We need to keep the whole species on our side. And it could be fun.” She looked at me, slightly pleadingly. I nodded, smiling. What a girl.

  “We are always grateful for accurate information from good sources. And we know that the Raptors are as good as their word. What would you like to share?”

  She leaned in close, put her mouth right by my ear. “There is going to be a coup on Jakalzzi.” Oh, shit, here comes the curve ball. “A moderate, interim government will take charge. This will be the perfect moment for a change on the issue of the Elders. The timing is perfect, do you not agree?”

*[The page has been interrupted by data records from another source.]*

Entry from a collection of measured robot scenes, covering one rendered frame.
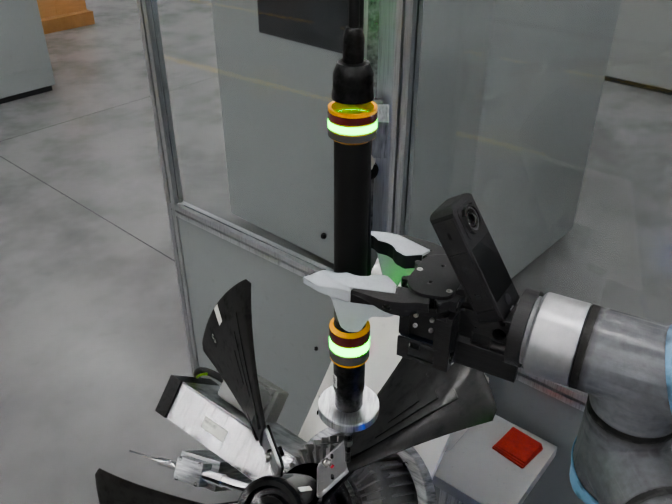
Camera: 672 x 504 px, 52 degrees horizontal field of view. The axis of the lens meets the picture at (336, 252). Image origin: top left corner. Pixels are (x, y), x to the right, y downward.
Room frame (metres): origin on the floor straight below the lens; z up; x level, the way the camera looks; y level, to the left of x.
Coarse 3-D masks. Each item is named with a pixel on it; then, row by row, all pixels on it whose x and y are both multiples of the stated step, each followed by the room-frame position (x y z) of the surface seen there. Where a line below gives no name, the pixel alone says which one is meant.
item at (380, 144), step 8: (384, 104) 1.23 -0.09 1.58; (384, 112) 1.19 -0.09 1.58; (384, 120) 1.15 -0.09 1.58; (384, 128) 1.14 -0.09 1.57; (376, 136) 1.14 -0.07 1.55; (384, 136) 1.14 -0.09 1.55; (376, 144) 1.14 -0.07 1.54; (384, 144) 1.14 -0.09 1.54; (376, 152) 1.14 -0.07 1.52; (384, 152) 1.14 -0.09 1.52
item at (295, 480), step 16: (304, 464) 0.71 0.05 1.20; (256, 480) 0.63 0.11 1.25; (272, 480) 0.62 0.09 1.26; (288, 480) 0.62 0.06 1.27; (304, 480) 0.64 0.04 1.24; (240, 496) 0.63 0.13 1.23; (256, 496) 0.62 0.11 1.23; (272, 496) 0.61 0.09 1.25; (288, 496) 0.61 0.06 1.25; (304, 496) 0.60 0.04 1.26; (336, 496) 0.66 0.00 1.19; (352, 496) 0.66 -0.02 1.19
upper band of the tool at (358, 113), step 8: (328, 104) 0.57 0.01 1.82; (336, 104) 0.58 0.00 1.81; (344, 104) 0.59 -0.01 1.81; (360, 104) 0.59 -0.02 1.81; (368, 104) 0.58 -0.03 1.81; (376, 104) 0.57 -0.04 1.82; (336, 112) 0.55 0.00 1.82; (344, 112) 0.59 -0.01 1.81; (352, 112) 0.59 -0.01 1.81; (360, 112) 0.59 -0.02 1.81; (368, 112) 0.55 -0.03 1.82; (376, 112) 0.56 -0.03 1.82; (376, 120) 0.56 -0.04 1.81; (328, 128) 0.56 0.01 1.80; (376, 128) 0.56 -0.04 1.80; (352, 136) 0.55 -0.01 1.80; (344, 144) 0.55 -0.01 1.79; (352, 144) 0.55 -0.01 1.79; (360, 144) 0.55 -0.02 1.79
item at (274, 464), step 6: (264, 432) 0.71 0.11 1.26; (264, 438) 0.73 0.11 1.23; (270, 438) 0.70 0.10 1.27; (264, 444) 0.73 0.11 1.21; (270, 444) 0.69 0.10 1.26; (264, 450) 0.74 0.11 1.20; (276, 456) 0.67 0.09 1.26; (270, 462) 0.71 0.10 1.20; (276, 462) 0.67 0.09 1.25; (270, 468) 0.71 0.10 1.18; (276, 468) 0.68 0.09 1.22
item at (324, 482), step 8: (336, 448) 0.70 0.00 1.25; (344, 448) 0.68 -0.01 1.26; (328, 456) 0.69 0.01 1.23; (336, 456) 0.68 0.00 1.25; (344, 456) 0.66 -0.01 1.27; (320, 464) 0.69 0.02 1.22; (336, 464) 0.66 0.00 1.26; (344, 464) 0.64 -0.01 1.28; (320, 472) 0.66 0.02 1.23; (328, 472) 0.65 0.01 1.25; (336, 472) 0.64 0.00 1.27; (344, 472) 0.62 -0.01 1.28; (320, 480) 0.64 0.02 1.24; (328, 480) 0.63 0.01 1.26; (336, 480) 0.62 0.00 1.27; (320, 488) 0.62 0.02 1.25; (328, 488) 0.61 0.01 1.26; (320, 496) 0.61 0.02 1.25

  I sat back and considered this news. Whatever had happened behind the scenes, it had to look like I had manoeuvred this dispute towards a peaceful settlement; news of scheming Raptor involvement would only bring recrimination and violence. But what of this new government? Certainly, it would be easier to deal with a moderate government than the paranoid trio I had met at the debate. But did the coup signal a genuine shift in the opinions of the populace? Were they softening? Had the debate helped?

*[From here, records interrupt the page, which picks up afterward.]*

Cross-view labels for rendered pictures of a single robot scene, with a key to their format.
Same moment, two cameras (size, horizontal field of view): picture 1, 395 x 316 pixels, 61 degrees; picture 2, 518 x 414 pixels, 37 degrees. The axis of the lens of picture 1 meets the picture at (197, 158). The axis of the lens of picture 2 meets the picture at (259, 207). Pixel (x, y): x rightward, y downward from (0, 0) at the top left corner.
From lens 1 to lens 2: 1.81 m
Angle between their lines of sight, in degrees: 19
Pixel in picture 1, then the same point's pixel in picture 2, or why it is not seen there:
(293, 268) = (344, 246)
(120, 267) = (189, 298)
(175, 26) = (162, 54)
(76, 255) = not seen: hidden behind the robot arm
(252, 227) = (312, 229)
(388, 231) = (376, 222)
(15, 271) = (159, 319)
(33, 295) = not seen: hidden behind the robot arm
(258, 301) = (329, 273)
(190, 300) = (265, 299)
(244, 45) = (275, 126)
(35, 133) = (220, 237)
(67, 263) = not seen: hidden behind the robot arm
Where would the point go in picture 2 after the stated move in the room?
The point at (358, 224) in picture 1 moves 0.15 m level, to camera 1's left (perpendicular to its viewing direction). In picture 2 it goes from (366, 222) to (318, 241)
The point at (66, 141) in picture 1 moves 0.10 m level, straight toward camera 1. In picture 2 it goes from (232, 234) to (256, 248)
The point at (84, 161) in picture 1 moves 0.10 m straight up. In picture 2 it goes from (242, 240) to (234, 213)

  I motioned for the Raptor to go on. “We have found it… shall we say, expedient to engineer political change. We still intend to go ahead with the original plan. Thank you for putting us in touch with Garlidan. He is being most helpful.”

  “But if the moderates are going to be in charge… why do you need to go through with the emotional suppression vaccine?”

  The Raptor smiled, somewhat grimly. “Governments can change overnight. Opinions - long-held, entrenched, prejudicial opinions - can take generations to overcome. That is what the vaccine is for. The change in government is mostly for your benefit. We hope it is useful.”

  With that, she settled back in her seat and closed her eyes. I felt like an idiot. Certainly I had underestimated these beings and their capacity to effect change. I found Falik and telepathically caught her up. She took my arm reassuringly. I always felt better, safer, more in control of my insane life, when I was with her.